Your task » Copy each line below that has "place".

Provided data »
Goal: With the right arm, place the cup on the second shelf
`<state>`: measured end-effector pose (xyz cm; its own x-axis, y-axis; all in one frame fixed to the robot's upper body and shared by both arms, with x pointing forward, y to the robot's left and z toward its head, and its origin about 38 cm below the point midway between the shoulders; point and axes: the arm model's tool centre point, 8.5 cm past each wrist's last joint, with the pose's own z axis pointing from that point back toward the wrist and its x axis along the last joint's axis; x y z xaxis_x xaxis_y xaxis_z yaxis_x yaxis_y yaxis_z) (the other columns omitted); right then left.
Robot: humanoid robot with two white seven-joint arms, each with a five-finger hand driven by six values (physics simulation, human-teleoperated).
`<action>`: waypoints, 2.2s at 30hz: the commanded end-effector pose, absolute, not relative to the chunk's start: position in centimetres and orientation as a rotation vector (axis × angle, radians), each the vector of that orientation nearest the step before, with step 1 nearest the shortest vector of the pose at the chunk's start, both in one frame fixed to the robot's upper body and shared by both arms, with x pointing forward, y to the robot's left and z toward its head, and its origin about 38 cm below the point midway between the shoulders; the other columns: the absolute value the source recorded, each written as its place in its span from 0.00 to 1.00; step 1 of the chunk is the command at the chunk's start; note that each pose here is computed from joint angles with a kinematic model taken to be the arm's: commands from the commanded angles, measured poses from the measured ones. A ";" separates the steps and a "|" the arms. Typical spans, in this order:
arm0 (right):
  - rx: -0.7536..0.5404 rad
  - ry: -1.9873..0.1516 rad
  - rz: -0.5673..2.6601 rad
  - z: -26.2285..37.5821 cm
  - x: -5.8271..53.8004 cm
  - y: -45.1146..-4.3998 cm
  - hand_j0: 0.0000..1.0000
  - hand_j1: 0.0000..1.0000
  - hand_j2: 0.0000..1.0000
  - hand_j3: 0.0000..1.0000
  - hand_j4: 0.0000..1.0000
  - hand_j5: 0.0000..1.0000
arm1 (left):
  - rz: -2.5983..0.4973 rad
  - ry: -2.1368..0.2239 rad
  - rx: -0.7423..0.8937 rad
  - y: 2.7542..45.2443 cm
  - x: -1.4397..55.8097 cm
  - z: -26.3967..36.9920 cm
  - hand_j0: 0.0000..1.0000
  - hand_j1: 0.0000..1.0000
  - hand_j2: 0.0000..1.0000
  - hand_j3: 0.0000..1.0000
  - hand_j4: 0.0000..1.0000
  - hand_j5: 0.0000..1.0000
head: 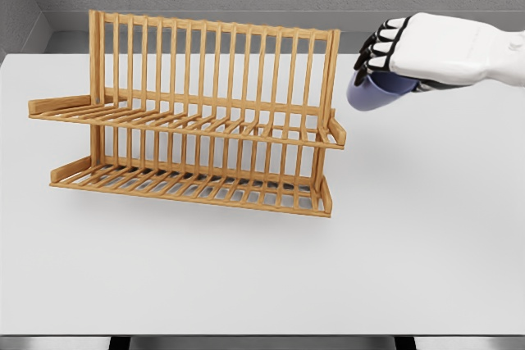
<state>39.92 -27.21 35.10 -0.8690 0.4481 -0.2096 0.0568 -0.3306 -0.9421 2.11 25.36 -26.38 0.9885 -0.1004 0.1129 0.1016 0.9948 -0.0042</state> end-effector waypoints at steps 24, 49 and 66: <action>-0.515 -1.721 2.372 33.8 40.2 -21.9 0.65 0.65 0.65 0.65 0.65 0.65 | -0.101 -0.113 -0.010 25.4 2.1 -26.4 1.00 1.00 1.00 1.00 1.00 1.00; -0.499 -1.702 2.408 33.4 40.3 -21.2 1.00 1.00 1.00 1.00 1.00 1.00 | -0.101 -0.113 -0.010 25.4 2.1 -26.4 1.00 1.00 1.00 1.00 1.00 1.00; -0.556 -1.617 1.628 25.4 43.4 -38.3 1.00 1.00 1.00 1.00 1.00 1.00 | -0.101 -0.113 -0.010 25.4 2.1 -26.4 1.00 1.00 1.00 1.00 1.00 1.00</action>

Response below »
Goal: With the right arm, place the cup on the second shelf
`<action>`: waypoints, 2.2s at 30hz: the commanded end-effector pose, absolute, not relative to the chunk's start: position in centimetres and orientation as a rotation vector (axis × angle, radians), each the vector of that orientation nearest the step before, with step 1 nearest the shortest vector of the pose at the chunk's start, both in one frame fixed to the robot's upper body and shared by both arms, with x pointing forward, y to the robot's left and z toward its head, and its origin about 38 cm below the point midway between the shoulders; the other columns: the absolute value the source recorded, each written as its place in its span from 0.00 to 1.00; step 1 of the chunk is the command at the chunk's start; note that each pose here is computed from joint angles with a kinematic model taken to be the arm's: commands from the commanded angles, measured poses from the measured ones. A ";" separates the steps and a "|" the arms. Typical spans, in this order:

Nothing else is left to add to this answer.